4

I understand to remove a single backslash we might do something like from Removing backslashes from a string in Python

I've attempted to:

I'd like to know how to remove in the list below all the words like '\ue606',

A = 
['Historical Notes 1996',
'\ue606',
'The Future of farms 2012',
'\ch889',
'\8uuuu',]

to transform it into

['Historical Notes 1996',
'The Future of farms 2012',]

I tried:

A = ['Historical Notes 1996',
'\ue606',
'The Future of farms 2012',
'\ch889',
'\8uuuu',]

for y in A:
      y.replace("\\", "")
A

It returns:

['Historical Notes 1996',
 '\ue606',
 'The Future of farms 2012',
 '\\ch889',
 '\\8uuuu']

I'm not sure how to address the string following the '\' or why it added a new '\' rather than remove it.

halfer
  • 19,824
  • 17
  • 99
  • 186
Katie Melosto
  • 1,047
  • 2
  • 14
  • 35
  • 2
    What have you tried? Where are you getting stuck? Stack Overflow generally expects you to show a good-faith attempt at meeting your requirements on your own before posting here, in accordance with [ask]. – esqew Jun 10 '21 at 18:30
  • Thanks @esqew for your feedback. I added my attempt at this. I'm quite new to python so I know my attempt is incorrect, but hopefully it offers some insight into where I am – Katie Melosto Jun 10 '21 at 18:40
  • The question isn't clear at all. The issue is that `'\ue606'` means a string with **one** character in it (which Python represents with a Unicode escape, but will print as ), but `"\ch889"` means a string with **six** characters in it - a backslash, lowercase c, etc. It is **necessary** to understand *what the data actually is*, and then show a [mre] that clarifies the problem properly. – Karl Knechtel Aug 07 '22 at 06:29
  • Anyway, there seem to be two separate questions here: 1) why nothing was removed (see https://stackoverflow.com/questions/9189172/why-doesnt-calling-a-string-method-do-anything-unless-its-output-is-assigned); 2) why the backslashes are doubled up (see https://stackoverflow.com/questions/24085680/why-do-backslashes-appear-twice). – Karl Knechtel Aug 07 '22 at 06:32

2 Answers2

6

Python is somewhat hard to convince to just ignore unicode characters. Here is a somewhat hacky attempt:

l = ['Historical Notes 1996',
'\ue606',
'The Future of farms 2012',
'\ch889',
'\8uuuu',]


def not_unicode_or_backslash(x):
    try:
        x = x.encode('unicode-escape').decode()
    finally:
        return not x.startswith("\\")
        

[x for x in l if not_unicode_or_backslash(x)]

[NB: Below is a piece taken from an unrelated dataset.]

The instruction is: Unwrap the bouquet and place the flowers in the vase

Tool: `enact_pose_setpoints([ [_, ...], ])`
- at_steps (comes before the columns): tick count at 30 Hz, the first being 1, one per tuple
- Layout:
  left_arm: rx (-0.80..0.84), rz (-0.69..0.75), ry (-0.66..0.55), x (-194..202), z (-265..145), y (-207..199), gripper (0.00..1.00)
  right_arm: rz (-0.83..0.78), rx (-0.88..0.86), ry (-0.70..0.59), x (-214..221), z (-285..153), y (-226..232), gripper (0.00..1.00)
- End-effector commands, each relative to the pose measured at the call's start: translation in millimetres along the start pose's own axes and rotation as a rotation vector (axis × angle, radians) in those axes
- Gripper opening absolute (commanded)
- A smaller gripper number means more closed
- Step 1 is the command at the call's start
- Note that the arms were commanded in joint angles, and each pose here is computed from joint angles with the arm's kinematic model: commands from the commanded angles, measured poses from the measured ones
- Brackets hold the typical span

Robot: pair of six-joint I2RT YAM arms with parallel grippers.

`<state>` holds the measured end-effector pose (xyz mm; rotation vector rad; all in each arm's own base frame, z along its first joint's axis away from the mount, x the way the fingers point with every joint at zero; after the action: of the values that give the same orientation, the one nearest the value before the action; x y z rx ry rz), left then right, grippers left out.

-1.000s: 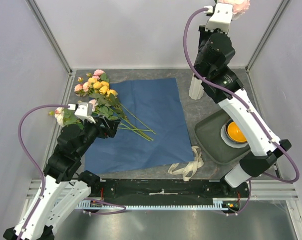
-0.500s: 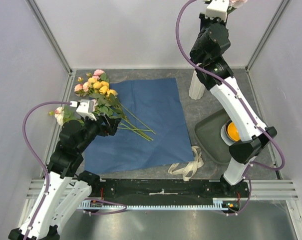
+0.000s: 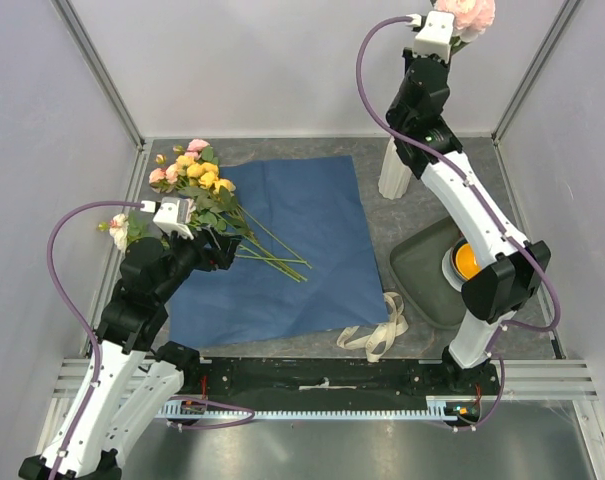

# Output: ['Historical Notes 1996', 'The Future of farms 2012']

The problem is that you can't check directly whether or not the string starts with a backslash since \ue606 is not considered as the 6-character string, but as a single unicode character. Because of this, it does not start with a backslash and for

[x for x in l if not x.startswith("\\")]

you get

['Historical Notes 1996', '\ue606', 'The Future of farms 2012']
mcsoini
  • 6,280
  • 2
  • 15
  • 38
3

You can use this.
Use isprintable() for unicode string and '\\' for strings start with backlash.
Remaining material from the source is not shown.